ABOUT THIS TASK — Upon reaching the line containing "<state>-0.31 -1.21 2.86", output that line and all remaining lines exactly, through the end of the entries, and output nothing before it.

RECORD EXTRACTS —
=== Begin Enclosure ===
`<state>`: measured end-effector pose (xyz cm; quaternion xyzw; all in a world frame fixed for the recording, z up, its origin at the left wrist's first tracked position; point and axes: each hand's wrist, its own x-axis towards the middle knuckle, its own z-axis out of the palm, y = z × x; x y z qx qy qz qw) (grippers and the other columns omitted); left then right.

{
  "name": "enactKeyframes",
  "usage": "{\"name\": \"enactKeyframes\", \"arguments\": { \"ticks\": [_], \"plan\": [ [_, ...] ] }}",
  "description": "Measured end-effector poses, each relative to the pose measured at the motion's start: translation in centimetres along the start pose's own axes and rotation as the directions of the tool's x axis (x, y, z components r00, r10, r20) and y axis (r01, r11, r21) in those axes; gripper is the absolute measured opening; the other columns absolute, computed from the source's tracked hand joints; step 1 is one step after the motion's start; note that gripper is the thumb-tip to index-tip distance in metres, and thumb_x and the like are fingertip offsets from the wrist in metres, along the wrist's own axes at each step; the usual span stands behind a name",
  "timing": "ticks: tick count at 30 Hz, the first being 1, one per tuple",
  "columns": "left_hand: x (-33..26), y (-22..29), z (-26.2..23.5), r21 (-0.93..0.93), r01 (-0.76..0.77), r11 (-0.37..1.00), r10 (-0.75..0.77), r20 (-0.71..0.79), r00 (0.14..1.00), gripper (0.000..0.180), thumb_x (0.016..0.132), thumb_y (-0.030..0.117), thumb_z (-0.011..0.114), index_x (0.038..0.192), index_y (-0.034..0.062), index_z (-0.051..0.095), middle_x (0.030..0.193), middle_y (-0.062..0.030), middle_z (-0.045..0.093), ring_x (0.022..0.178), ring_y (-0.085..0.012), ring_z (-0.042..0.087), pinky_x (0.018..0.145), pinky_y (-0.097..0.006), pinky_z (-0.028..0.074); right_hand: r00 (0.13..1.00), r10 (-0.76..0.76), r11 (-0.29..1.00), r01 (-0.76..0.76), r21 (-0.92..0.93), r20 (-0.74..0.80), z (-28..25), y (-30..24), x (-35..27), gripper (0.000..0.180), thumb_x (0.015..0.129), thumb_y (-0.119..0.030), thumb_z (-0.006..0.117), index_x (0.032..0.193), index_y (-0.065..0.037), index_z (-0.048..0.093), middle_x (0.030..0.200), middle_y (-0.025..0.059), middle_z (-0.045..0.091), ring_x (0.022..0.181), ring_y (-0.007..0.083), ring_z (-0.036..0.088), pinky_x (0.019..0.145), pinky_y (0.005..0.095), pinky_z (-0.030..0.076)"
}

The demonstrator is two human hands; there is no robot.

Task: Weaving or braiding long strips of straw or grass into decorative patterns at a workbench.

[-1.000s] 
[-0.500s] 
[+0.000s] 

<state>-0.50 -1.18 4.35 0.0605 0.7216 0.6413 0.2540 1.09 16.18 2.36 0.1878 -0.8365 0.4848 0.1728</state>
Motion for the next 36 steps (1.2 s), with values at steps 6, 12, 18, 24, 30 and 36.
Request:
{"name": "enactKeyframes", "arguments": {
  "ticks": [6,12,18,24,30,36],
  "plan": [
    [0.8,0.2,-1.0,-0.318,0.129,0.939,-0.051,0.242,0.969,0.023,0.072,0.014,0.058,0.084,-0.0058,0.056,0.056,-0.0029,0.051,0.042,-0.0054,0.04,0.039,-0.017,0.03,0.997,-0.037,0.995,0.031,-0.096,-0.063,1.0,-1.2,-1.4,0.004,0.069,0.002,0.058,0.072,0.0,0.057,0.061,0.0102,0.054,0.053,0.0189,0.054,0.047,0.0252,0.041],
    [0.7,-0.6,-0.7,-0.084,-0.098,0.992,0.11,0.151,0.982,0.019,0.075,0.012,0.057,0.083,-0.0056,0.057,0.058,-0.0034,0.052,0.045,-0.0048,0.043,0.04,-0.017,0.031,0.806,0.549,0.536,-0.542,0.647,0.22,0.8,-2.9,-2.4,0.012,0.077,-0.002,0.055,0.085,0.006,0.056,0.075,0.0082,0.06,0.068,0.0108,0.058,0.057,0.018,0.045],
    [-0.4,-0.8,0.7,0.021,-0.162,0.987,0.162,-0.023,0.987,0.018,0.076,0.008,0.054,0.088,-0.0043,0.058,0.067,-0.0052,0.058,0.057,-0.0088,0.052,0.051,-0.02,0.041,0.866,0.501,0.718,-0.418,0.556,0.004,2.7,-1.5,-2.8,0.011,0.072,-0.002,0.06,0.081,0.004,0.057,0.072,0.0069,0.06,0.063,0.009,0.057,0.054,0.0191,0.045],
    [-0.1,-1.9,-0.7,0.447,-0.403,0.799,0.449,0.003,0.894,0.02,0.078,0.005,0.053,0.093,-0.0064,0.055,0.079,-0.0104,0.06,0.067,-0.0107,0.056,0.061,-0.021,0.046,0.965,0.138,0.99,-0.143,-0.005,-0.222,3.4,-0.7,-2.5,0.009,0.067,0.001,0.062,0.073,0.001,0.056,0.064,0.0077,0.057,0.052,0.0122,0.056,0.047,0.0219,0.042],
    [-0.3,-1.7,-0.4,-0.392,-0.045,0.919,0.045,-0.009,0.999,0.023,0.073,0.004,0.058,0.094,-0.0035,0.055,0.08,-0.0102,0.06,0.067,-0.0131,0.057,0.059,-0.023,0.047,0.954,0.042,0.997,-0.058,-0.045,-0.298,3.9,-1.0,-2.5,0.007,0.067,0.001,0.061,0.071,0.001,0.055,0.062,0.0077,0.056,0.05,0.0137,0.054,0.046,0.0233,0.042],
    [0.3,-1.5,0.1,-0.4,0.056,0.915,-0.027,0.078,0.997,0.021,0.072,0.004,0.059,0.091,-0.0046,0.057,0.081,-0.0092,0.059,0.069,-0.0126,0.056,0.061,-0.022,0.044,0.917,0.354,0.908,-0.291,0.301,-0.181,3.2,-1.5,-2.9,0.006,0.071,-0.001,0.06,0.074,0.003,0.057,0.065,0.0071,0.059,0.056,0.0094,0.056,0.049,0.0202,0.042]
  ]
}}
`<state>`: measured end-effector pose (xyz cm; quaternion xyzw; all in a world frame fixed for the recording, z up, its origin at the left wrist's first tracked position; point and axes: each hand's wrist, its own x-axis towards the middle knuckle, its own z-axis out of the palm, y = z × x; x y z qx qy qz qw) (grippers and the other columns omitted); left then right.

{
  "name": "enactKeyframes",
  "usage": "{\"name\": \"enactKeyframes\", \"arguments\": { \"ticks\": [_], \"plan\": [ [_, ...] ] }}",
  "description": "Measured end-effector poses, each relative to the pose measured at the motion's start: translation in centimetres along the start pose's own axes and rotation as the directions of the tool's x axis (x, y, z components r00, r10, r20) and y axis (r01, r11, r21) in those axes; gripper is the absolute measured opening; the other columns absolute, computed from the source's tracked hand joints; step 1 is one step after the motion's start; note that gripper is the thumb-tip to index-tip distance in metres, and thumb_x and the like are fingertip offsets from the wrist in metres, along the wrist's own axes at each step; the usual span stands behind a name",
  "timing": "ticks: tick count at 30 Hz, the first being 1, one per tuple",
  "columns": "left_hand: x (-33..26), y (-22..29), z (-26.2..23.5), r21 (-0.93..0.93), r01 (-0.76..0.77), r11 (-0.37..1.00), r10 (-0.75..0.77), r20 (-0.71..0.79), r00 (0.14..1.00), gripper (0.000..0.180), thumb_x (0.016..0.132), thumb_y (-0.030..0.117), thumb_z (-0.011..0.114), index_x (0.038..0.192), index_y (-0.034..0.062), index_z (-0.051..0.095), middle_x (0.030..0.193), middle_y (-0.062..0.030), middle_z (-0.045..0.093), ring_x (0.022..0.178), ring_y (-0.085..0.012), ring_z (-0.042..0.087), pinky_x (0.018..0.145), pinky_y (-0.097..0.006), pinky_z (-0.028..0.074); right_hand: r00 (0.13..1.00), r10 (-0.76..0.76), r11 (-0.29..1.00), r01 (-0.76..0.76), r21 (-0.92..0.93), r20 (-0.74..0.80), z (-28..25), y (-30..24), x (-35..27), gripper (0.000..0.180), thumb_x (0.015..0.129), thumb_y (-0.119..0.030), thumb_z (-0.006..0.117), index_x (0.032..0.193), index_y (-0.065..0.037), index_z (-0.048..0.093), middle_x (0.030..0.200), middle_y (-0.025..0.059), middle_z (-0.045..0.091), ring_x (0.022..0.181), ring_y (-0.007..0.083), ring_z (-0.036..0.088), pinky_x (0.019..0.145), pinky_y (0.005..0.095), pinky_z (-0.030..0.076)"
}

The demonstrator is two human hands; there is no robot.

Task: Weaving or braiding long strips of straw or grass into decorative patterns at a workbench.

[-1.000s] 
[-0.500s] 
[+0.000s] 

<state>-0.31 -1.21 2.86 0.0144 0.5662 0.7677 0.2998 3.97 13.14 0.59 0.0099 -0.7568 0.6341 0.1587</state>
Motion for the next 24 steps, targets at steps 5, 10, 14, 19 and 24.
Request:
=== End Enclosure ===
ANSWER FOR THIS EXERCISE —
<state>-0.31 -1.21 2.86 0.0144 0.5662 0.7677 0.2998 3.97 13.14 0.59 0.0099 -0.7568 0.6341 0.1587</state>
Motion for the next 24 steps, targets at steps 5, 10, 14, 19 and 24.
Request:

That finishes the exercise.